Out of the lines below, please list those that hold the string "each".

> _Data_:
-.-.-
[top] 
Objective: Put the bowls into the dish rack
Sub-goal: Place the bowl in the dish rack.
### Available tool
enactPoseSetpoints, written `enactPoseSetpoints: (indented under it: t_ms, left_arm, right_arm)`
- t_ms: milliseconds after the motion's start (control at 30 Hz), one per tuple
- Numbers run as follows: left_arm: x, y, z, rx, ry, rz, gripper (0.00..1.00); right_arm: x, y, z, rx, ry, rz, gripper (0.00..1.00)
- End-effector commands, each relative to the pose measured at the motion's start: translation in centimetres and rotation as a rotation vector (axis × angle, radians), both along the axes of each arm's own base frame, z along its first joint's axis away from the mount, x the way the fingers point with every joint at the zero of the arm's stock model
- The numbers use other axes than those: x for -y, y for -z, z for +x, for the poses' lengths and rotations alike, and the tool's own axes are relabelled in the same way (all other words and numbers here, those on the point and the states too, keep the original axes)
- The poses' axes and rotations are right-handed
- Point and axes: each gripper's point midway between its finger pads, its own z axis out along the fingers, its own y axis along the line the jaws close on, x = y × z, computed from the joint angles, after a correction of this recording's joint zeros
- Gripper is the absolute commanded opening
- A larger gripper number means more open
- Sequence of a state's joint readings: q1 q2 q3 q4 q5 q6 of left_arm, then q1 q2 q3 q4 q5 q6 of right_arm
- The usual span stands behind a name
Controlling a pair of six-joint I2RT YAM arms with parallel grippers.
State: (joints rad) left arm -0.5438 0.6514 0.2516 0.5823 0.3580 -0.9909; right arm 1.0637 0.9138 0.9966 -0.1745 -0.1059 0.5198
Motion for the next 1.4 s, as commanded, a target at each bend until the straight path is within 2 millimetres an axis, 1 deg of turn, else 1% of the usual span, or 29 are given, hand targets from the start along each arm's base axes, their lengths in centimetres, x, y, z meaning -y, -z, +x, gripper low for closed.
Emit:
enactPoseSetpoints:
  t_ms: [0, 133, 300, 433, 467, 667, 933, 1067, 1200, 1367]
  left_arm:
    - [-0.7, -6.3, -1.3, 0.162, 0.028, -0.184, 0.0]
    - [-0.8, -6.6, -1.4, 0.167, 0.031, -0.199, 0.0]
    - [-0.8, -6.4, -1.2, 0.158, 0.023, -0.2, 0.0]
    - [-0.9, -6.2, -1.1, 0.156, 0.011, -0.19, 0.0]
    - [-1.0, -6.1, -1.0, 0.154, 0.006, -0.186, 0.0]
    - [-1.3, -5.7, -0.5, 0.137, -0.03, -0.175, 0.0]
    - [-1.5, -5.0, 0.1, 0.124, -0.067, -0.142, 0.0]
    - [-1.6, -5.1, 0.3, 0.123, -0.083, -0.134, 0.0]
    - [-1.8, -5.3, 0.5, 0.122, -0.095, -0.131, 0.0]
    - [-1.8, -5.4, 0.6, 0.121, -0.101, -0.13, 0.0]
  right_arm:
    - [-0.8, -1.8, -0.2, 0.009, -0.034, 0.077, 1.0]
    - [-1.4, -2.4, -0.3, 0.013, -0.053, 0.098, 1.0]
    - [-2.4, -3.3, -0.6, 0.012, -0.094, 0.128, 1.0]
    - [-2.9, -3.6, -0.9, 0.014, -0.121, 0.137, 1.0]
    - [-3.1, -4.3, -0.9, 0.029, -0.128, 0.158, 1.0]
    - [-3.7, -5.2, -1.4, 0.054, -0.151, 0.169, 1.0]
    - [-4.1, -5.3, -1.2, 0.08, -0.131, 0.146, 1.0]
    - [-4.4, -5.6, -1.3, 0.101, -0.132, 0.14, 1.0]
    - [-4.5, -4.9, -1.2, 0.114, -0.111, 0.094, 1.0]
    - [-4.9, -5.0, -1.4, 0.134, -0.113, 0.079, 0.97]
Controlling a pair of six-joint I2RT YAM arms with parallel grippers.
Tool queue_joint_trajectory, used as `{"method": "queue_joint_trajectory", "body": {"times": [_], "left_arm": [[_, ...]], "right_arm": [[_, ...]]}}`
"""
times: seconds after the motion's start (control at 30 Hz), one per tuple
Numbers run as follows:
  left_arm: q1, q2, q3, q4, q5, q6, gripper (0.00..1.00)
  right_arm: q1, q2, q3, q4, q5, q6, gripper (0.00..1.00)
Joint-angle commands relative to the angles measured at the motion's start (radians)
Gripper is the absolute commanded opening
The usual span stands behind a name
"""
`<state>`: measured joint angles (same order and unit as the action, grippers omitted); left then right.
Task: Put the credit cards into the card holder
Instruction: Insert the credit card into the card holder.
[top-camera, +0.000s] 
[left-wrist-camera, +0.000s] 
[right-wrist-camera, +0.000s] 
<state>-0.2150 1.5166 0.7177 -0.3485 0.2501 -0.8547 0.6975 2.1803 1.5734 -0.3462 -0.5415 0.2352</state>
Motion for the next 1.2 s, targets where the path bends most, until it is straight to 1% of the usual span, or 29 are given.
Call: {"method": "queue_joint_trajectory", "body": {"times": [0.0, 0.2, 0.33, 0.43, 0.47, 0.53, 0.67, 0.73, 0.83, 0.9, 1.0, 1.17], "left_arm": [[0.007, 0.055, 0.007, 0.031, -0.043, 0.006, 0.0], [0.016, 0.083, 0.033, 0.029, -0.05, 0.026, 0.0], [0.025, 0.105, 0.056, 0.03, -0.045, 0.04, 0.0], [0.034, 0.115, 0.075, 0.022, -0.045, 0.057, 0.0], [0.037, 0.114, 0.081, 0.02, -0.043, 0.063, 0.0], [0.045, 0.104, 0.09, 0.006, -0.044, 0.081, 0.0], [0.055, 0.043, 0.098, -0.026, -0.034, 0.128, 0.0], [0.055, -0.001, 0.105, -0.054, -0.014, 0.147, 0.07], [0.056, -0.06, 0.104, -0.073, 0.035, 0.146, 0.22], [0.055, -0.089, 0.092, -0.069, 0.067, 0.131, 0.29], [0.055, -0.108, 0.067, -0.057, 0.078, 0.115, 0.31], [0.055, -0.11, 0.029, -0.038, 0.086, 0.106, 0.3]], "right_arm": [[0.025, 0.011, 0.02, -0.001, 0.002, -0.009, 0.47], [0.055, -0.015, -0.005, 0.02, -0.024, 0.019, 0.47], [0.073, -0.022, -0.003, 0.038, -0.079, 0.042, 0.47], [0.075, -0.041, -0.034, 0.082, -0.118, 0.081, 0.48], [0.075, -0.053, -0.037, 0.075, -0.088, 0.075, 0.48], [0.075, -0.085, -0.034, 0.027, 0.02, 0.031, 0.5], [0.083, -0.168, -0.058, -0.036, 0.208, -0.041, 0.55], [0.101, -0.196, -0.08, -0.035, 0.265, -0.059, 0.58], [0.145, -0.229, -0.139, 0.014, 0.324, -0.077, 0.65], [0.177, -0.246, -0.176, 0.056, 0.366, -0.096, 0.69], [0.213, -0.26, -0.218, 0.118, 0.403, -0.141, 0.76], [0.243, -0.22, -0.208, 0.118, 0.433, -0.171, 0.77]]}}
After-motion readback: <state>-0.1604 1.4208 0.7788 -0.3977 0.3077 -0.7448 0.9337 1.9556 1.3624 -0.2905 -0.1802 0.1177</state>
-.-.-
> _Result for this exercise_:
- End-effector commands, each relative to the pose measured at the motion's start: translation in centimetres and rotation as a rotation vector (axis × angle, radians), both along the axes of each arm's own base frame, z along its first joint's axis away from the mount, x the way the fingers point with every joint at the zero of the arm's stock model
- Point and axes: each gripper's point midway between its finger pads, its own z axis out along the fingers, its own y axis along the line the jaws close on, x = y × z, computed from the joint angles, after a correction of this recording's joint zeros
Motion for the next 1.4 s, as commanded, a target at each bend until the straight path is within 2 millimetres an axis, 1 deg of turn, else 1% of the usual span, or 29 are given, hand targets from the start along each arm's base axes, their lengths in centimetres, x, y, z meaning -y, -z, +x, gripper low for closed.

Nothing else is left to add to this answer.